Всех нас вывели на улицу, как стадо. Конные казаки, тесным кольцом охватив нас, погнали нас к находящейся на окраине города Лукьяновской тюрьме. Ближайший ко мне казак с иронией спрашивал другого: «Чего церемонятся, приказали бы взять в нагайки, помнили бы дольше и в тюрьме казенный хлеб не жрали бы». С таким приятным конвоем и дошли мы до наших новых квартир. Было уже очень поздно, когда мы явились в тюрьму, ничего не оставалось, как растянуться на нарах и обдумывать все это смешное приключение.
Рано, часов в семь утра, открылась дверь, и ко мне вошел красивый молодой человек с чрезвычайно ласковым лицом. Он подошел ко мне, поздоровался и представился: Скаржинский, политический староста тюрьмы. Я сначала даже не сообразил, что это такое, ибо в Таганке, где я провел восемь месяцев, ни о каких старостах и слухом не было слыхать. Скаржинский объяснил мне, что политические в этой тюрьме ведут общее хозяйство на коммунальных началах, т. е. братски всем делятся, что они имеют право выходить из своих камер когда угодно и что камеры с утра до вечера даже не запираются. Действительно, тюрьма оказалась совершенно своеобразной, в ее кулуарах стояли, раскуривая папиросы, группы политических, которых в то время в Лукьяновке было очень много стараниями комического генерала Новицкого. Довольно часто вся мужская тюрьма вываливала в сад, где играла в мяч и устраивала лекции. Лекции самого острого политического характера читали Водовозов, Тарле, я и высокоталантливый безвременно погибший социал-демократ Логвинский. Мы приходили друг к другу в камеры, любовались, как В. В. Водовозов проделывал свою утреннюю гимнастику, мешали работать Тарле, больше всех других мучившемуся тюрьмой. Это чрезвычайно общественное существование вскоре до того мне надоело, что я иногда с отчаянием выскакивал в коридор и кричал нашему сторожу: «Иван Пампилович, заприте, пожалуйста, мою камеру». И когда ленивый Иван Пампилович, гремя ключами и пожимая плечами, возражал на это: «Что еще придумал», то я с раздражением доказывал ему: «Иван Пампилович, ведь я в одиночном заключении, могу же я хоть немножко бывать один и почитать».
Интереснее всего были вечера. Хотя из женской половины под предлогом посещения «чихауза» к нам постоянно водили наших товарищей, но все же женщины сидели в отдельной тюрьме, окна которой выходили на тот же широкий двор, на который смотрели и наши окна. И вот в теплые летние ночи начиналось своеобразное клубное времяпрепровождение.

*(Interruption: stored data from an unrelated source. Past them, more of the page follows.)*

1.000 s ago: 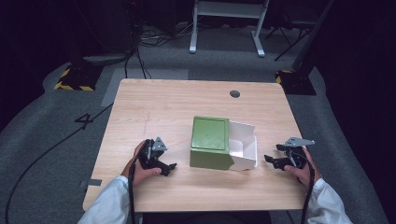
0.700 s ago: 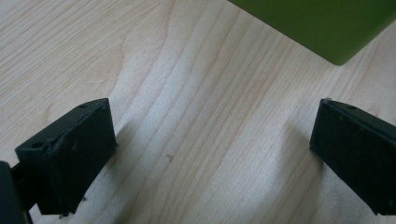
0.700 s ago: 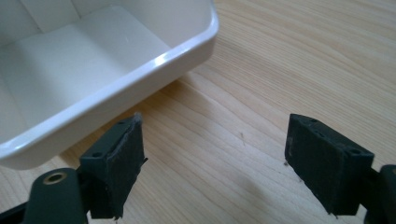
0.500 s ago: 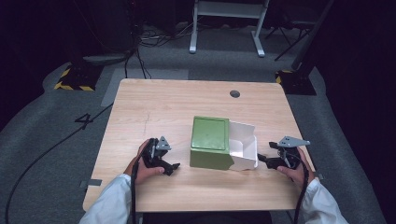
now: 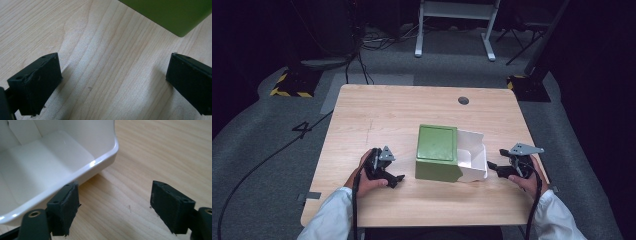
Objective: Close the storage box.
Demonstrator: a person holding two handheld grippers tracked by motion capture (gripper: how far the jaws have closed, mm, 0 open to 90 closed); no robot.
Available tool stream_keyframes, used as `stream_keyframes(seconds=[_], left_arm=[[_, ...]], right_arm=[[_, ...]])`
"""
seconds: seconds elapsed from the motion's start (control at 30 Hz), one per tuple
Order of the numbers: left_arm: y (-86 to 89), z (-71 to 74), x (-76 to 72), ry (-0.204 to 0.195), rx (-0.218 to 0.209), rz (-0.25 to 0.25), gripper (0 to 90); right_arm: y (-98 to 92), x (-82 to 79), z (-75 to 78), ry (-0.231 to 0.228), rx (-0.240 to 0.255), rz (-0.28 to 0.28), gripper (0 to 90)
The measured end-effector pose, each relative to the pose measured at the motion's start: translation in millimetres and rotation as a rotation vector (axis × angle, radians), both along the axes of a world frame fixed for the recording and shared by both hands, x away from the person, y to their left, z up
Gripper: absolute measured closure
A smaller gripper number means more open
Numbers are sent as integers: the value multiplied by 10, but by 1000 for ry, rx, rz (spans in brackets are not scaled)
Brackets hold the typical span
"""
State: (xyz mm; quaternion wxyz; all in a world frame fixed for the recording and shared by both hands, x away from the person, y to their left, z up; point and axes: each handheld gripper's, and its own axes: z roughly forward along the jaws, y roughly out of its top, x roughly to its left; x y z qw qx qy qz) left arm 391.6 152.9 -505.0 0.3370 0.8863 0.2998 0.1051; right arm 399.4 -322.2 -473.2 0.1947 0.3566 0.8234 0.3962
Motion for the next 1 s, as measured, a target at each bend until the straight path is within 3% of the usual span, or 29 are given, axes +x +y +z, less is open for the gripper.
stream_keyframes(seconds=[0.1,0.2,0.3,0.37,0.53,0.77,1.0], left_arm=[[0,0,0,0,0,0,1],[0,0,0,0,0,0,1],[0,1,0,0,2,0,1],[0,0,0,0,1,0,1],[-1,0,-3,0,0,1,3],[-2,0,-4,1,0,3,3],[-7,1,-7,1,1,7,3]], right_arm=[[-21,-4,114,-11,67,-16,264],[33,-20,163,3,94,4,274],[107,-27,163,15,91,24,290],[233,-13,142,33,44,33,376],[294,40,101,73,55,31,472],[304,81,73,97,86,9,518],[278,88,47,107,83,-17,529]])
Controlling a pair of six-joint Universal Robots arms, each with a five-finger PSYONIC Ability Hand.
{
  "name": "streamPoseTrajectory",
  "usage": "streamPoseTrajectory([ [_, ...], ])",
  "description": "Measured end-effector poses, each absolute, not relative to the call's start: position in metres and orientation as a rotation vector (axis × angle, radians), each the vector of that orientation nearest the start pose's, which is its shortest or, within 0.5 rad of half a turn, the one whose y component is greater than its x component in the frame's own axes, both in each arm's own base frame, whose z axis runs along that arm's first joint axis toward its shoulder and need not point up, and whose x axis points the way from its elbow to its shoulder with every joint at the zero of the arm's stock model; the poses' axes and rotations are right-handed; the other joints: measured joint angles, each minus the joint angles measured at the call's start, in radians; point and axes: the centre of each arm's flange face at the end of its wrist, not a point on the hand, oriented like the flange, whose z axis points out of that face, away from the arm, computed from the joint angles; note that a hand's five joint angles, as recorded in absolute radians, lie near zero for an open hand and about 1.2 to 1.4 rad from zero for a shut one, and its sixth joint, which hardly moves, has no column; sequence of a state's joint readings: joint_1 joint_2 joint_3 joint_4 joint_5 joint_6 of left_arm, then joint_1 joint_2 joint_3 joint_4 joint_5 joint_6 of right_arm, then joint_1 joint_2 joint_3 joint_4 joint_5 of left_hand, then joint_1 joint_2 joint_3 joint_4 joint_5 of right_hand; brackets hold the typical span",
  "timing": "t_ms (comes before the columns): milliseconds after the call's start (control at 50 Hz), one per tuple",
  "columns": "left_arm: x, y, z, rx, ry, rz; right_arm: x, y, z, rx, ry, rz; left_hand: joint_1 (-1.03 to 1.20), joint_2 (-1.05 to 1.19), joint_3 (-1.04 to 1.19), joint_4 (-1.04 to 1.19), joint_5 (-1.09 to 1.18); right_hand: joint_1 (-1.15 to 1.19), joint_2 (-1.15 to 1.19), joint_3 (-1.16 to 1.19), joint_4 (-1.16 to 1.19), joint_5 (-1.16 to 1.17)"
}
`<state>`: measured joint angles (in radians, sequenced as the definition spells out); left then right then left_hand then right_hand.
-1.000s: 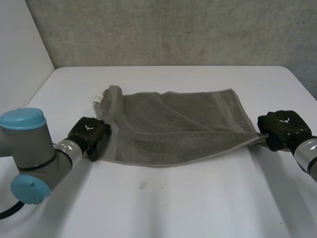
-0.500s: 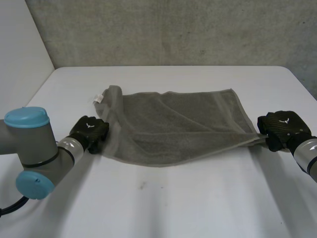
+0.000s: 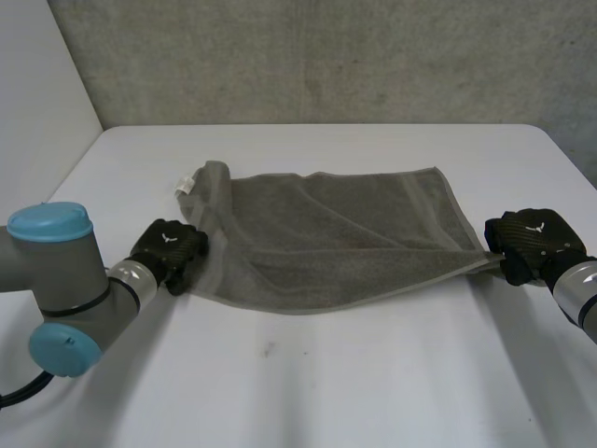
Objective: Fold the towel.
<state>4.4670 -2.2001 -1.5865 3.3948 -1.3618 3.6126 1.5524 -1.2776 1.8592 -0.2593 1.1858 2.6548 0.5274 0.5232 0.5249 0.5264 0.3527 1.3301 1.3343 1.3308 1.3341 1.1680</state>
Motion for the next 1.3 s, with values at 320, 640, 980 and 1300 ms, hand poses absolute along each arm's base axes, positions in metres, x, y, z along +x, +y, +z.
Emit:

Все члены Лукьяновского клуба сидели на подоконниках своих окон, не прикрытых никакими щитами и свободно отворявшихся, впрочем, для этого нужно было, вскарабкаться или на стол, или на табуретку. Начинались декламация и пение, У меня даже в обыкновение вошло к каждому вечеру сочинять какое-нибудь стихотворение на гражданские мотивы. Были люди с голосами, и устраивалось пение хором революционных песен. Пели, конечно, обычный и тогда, да пожалуй и теперь, кружковой репертуар. Но в один прекрасный день одна обладавшая хорошим голосом студентка запела какую-то арию из «Кармен». Этого сторож, внимательно прислушивавшийся к нашему концерту, не выдержал, и внезапно со двора раздался басистый голос: «Замовчи, не то стрелять буду. Завыла, як та проклята собака на луну». Таким образом, неожиданно самой низшей тюремной властью, оказавшейся своеобразным реперткомом, Бизе был строжайше запрещен.